Computer Based Learning Workbook, Third Edition

:  
Date Posted: 
12/31/1969
Date Reviewed/Updated for Clinical Accuracy: 
12/31/1969
Product Information
Estimated time to complete: 
999
Abstract: 

The Computer Based Learning (CBL) workbook provides a structured self-study curriculum that is comprised of 10 modules. Each module has Learning Objectives, a Clinical Case, Educational Tasks, and Board-Style Questions. The modules are also crosswalked with our Basics in Geriatrics ("BIG") 10 Principles and designed to be completed with resource material at our publically available Emory website (access the link to the right under the workbook). Some resource material within the workbook is located on the website and some material links to excellent products developed by other programs.

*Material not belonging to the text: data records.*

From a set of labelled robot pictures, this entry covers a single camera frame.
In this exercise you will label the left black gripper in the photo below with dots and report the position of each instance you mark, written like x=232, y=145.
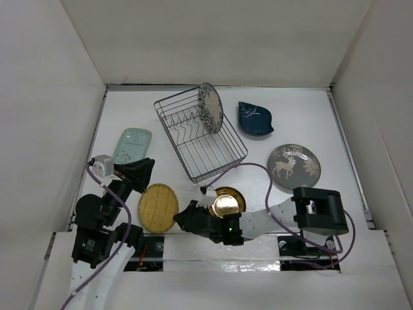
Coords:
x=137, y=174

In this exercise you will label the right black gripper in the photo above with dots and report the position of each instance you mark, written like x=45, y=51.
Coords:
x=184, y=217

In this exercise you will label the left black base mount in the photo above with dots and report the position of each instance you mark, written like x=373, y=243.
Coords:
x=149, y=256

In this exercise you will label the round bamboo woven plate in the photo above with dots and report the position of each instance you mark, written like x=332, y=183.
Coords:
x=157, y=207

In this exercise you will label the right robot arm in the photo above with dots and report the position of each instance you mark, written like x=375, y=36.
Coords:
x=311, y=215

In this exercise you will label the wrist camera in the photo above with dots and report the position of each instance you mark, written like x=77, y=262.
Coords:
x=208, y=196
x=103, y=166

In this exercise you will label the grey wire dish rack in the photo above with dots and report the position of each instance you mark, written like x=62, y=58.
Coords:
x=203, y=154

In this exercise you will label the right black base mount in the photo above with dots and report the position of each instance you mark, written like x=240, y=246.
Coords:
x=295, y=255

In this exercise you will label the grey deer plate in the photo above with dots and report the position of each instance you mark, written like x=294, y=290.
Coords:
x=294, y=166

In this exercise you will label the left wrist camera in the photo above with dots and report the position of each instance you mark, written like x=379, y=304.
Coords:
x=103, y=166

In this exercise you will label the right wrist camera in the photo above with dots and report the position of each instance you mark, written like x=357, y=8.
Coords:
x=208, y=196

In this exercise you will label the blue floral round plate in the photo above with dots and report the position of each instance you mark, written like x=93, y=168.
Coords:
x=209, y=107

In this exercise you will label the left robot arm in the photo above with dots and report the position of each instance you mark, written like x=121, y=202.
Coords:
x=105, y=237

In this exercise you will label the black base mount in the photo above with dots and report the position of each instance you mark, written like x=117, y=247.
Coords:
x=149, y=256
x=295, y=255

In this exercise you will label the light green rectangular plate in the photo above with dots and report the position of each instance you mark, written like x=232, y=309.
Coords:
x=132, y=146

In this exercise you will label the gold and black plate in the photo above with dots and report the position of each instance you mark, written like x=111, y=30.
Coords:
x=229, y=201

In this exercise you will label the dark blue leaf dish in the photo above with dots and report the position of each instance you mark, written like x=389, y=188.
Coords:
x=254, y=120

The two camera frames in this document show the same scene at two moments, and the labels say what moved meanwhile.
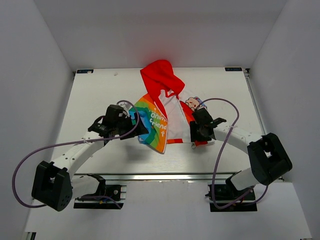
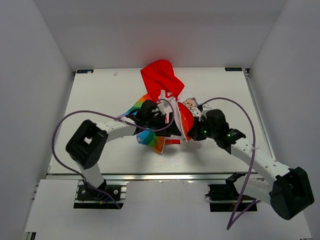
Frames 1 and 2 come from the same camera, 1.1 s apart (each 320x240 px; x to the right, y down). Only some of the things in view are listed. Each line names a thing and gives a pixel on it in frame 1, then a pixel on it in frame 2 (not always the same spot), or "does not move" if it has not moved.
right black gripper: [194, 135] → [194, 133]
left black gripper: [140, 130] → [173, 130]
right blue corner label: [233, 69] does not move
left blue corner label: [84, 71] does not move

The modules are on Delirium, Dementia, Falls, Incontinence, Medication Use, Pain Management, Hazards of Hospitalization, Adult Failure to Thrive and Malnutrition, Transitions of Care for Older Patients, and Palliative Care. Each module is divided into three parts. The first is a clinical vignette illustrative of the topic. This is followed by a set of tasks that include reading a general overview of the subject, and working with several educational tools. Finally, each module ends with a post-test with at least three “boards-style” multiple choice questions that will test your knowledge of the topic.  Each module takes an estimated 60 minutes of uninterrupted time. The materials are targeted at the training level of an Internal Medicine resident.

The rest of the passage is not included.